-- Action item --
What are the lines of the listing below, word for word, from the first down to the one that contains "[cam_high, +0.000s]"?

-- Dataset excerpt --
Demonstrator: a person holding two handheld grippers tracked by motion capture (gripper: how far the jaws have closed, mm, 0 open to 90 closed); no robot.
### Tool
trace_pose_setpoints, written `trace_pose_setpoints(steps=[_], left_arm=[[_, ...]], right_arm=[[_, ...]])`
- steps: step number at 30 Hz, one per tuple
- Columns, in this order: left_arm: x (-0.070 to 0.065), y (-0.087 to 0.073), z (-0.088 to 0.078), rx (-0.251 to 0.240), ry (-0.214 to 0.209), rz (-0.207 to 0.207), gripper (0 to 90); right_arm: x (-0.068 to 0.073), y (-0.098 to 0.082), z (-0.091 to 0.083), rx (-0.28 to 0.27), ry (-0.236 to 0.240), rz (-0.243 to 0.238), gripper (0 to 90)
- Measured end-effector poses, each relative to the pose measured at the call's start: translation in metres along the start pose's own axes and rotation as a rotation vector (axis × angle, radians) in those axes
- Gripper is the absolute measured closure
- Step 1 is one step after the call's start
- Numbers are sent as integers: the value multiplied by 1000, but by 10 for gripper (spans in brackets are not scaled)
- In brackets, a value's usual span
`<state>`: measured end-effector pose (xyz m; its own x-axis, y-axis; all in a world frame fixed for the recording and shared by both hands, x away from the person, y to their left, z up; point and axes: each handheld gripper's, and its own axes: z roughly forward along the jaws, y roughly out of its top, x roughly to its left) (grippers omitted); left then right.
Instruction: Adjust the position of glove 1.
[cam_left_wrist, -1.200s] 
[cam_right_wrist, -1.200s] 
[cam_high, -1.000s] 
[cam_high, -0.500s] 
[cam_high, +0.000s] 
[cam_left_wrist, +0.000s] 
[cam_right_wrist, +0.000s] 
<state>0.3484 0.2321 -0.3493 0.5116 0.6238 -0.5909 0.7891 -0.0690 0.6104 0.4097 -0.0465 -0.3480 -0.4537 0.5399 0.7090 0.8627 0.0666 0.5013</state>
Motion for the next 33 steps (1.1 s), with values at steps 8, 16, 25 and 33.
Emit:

-- Answer space --
Demonstrator: a person holding two handheld grippers tracked by motion capture (gripper: how far the jaws have closed, mm, 0 open to 90 closed); no robot.
### Tool
trace_pose_setpoints, written `trace_pose_setpoints(steps=[_], left_arm=[[_, ...]], right_arm=[[_, ...]])`
- steps: step number at 30 Hz, one per tuple
- Columns, in this order: left_arm: x (-0.070 to 0.065), y (-0.087 to 0.073), z (-0.088 to 0.078), rx (-0.251 to 0.240), ry (-0.214 to 0.209), rz (-0.207 to 0.207), gripper (0 to 90); right_arm: x (-0.068 to 0.073), y (-0.098 to 0.082), z (-0.091 to 0.083), rx (-0.28 to 0.27), ry (-0.236 to 0.240), rz (-0.243 to 0.238), gripper (0 to 90)
- Measured end-effector poses, each relative to the pose measured at the call's start: translation in metres along the start pose's own axes and rotation as a rotation vector (axis × angle, radians) in those axes
- Gripper is the absolute measured closure
- Step 1 is one step after the call's start
- Numbers are sent as integers: the value multiplied by 1000, but by 10 for gripper (spans in brackets are not scaled)
- In brackets, a value's usual span
`<state>`: measured end-effector pose (xyz m; its own x-axis, y-axis; all in a world frame fixed for the recording and shared by both hands, x away from the person, y to their left, z up; point and axes: each handheld gripper's, and its own axes: z roughly forward along the jaws, y roughly out of its top, x roughly to its left) (grippers omitted); left then right.
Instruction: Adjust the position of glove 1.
[cam_left_wrist, -1.200s] 
[cam_right_wrist, -1.200s] 
[cam_high, -1.000s] 
[cam_high, -0.500s] 
[cam_high, +0.000s] 

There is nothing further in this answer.